# Peripheral Neuropathy



## JayAr (Dec 23, 2015)

Hello, I am brand new in here and this is my first post so I'll go to what bothers me most. I have Peripheral Neuropathy, and the burning stinging pain in my feet 24/7 is driving me nuts. I have had it for quite a few years, and many doctors and tablets etc. The latest thing I tried is Anaesthetic Cream for people having Tattoos done. The first 2 or 3 times it worked and gave me some relief but, then nothing. My question is has anybody found a Tablet, Medication or something that gives some relief from this horrible condition?


----------



## QuickSilver (Dec 23, 2015)

I've heard that high dose B vitamins can help..  particularly B3  B6  and B12....  I have some neuropathy, but it's not painful...  Just some numbness on the bottom of my feet..


----------



## jujube (Dec 23, 2015)

I'm with ya, Jay.  The neuropathy is a pain in the.....well, it's a pain.  I've just started on a high B regimen.  The doctor prescribed a "medical food" supplement that costs $165 a month, but my pharmacy program won't cover it, so I'm trying the B route.  I tried Gabapentin but it made me loopy.    I have found that soaking my feet in hot water right before I go to bed helps some.


----------



## AZ Jim (Dec 23, 2015)

I also have been diagnosed with Neuropathy but other than some numbness and an occasional shooting pain (minor) it seems manageable.


----------



## 911 (Dec 23, 2015)

Is that the same as diabetic nerve pain?


----------



## SifuPhil (Dec 23, 2015)

911 said:


> Is that the same as diabetic nerve pain?

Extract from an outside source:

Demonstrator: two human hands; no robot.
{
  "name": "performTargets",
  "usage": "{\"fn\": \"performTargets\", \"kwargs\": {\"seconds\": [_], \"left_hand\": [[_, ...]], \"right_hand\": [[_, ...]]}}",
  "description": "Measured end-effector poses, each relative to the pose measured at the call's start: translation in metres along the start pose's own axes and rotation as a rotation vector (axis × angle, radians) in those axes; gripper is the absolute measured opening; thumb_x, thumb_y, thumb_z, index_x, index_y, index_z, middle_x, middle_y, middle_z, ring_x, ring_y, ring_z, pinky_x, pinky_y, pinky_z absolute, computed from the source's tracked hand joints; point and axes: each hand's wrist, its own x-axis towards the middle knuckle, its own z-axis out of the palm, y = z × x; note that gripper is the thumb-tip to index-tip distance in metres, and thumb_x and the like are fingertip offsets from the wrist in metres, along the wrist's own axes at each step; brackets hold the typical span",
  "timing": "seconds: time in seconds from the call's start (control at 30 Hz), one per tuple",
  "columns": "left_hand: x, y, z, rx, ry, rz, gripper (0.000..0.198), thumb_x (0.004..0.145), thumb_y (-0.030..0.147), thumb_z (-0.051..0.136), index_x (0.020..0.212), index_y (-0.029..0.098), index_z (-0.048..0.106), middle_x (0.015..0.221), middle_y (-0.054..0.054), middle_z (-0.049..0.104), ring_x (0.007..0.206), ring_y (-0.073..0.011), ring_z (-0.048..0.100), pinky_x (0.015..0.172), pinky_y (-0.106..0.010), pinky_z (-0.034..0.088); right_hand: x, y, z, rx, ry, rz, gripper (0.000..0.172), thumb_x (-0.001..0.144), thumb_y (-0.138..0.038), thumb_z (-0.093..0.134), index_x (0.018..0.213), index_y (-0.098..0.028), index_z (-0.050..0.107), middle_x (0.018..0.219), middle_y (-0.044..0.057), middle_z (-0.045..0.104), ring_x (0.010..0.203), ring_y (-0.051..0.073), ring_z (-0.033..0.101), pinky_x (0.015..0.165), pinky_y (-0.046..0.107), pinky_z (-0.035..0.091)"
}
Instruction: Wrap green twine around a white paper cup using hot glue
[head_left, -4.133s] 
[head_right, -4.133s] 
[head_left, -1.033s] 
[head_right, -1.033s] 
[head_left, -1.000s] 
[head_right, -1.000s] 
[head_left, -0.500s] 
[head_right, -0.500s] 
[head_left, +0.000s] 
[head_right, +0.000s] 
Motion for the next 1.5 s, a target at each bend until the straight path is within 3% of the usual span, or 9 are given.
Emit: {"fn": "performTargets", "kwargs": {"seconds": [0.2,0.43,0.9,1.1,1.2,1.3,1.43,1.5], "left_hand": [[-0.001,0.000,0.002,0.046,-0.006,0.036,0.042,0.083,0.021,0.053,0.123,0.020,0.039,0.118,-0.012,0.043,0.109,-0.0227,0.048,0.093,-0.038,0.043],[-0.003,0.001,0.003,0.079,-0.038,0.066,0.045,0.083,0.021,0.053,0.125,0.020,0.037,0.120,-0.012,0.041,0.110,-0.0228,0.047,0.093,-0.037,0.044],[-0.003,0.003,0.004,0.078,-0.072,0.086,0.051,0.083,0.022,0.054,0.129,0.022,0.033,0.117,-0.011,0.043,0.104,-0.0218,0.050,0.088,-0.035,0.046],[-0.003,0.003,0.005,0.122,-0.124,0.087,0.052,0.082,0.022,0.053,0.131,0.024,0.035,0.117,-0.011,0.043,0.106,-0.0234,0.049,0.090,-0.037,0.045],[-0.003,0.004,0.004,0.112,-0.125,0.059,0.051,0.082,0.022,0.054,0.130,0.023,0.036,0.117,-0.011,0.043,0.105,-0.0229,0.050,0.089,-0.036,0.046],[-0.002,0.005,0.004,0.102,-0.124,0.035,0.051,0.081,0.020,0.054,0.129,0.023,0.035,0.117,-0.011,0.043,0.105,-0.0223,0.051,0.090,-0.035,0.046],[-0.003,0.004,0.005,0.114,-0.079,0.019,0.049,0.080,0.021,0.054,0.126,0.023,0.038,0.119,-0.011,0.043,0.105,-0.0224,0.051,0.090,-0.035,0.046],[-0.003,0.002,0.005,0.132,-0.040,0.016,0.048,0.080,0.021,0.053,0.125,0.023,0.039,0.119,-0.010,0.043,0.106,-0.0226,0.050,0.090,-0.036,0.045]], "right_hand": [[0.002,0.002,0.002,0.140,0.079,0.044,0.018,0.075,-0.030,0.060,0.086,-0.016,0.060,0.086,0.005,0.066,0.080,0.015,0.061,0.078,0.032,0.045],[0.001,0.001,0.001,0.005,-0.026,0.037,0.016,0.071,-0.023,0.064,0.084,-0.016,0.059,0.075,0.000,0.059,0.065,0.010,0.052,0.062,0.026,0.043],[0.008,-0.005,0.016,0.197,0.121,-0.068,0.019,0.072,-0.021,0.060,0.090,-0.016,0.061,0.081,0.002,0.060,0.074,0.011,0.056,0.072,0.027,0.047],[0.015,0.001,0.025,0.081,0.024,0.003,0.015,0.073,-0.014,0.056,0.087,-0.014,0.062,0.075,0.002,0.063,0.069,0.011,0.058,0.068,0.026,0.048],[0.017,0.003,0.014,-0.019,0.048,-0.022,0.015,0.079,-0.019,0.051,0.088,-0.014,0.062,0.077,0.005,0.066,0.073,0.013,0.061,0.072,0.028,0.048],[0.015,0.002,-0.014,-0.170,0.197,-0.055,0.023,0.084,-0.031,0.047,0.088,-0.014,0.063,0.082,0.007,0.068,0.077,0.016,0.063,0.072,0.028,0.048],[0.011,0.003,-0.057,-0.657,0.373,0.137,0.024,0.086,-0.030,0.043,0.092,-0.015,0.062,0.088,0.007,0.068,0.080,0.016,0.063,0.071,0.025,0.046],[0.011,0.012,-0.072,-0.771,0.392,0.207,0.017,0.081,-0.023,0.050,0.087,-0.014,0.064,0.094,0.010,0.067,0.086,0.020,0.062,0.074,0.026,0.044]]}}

Although there are several manifestations of peripheral neuropathy (carpal tunnel among them), yes, it's the same as diabetic nerve pain. I've got it too in my foot from diabetes and it drives me crazy. For me, Lyrica helps a little when it gets too intolerable.


----------



## Underock1 (Dec 23, 2015)

JayAr said:


> Hello, I am brand new in here and this is my first post so I'll go to what bothers me most. I have Peripheral Neuropathy, and the burning stinging pain in my feet 24/7 is driving me nuts. I have had it for quite a few years, and many doctors and tablets etc. The latest thing I tried is Anaesthetic Cream for people having Tattoos done. The first 2 or 3 times it worked and gave me some relief but, then nothing. My question is has anybody found a Tablet, Medication or something that gives some relief from this horrible condition?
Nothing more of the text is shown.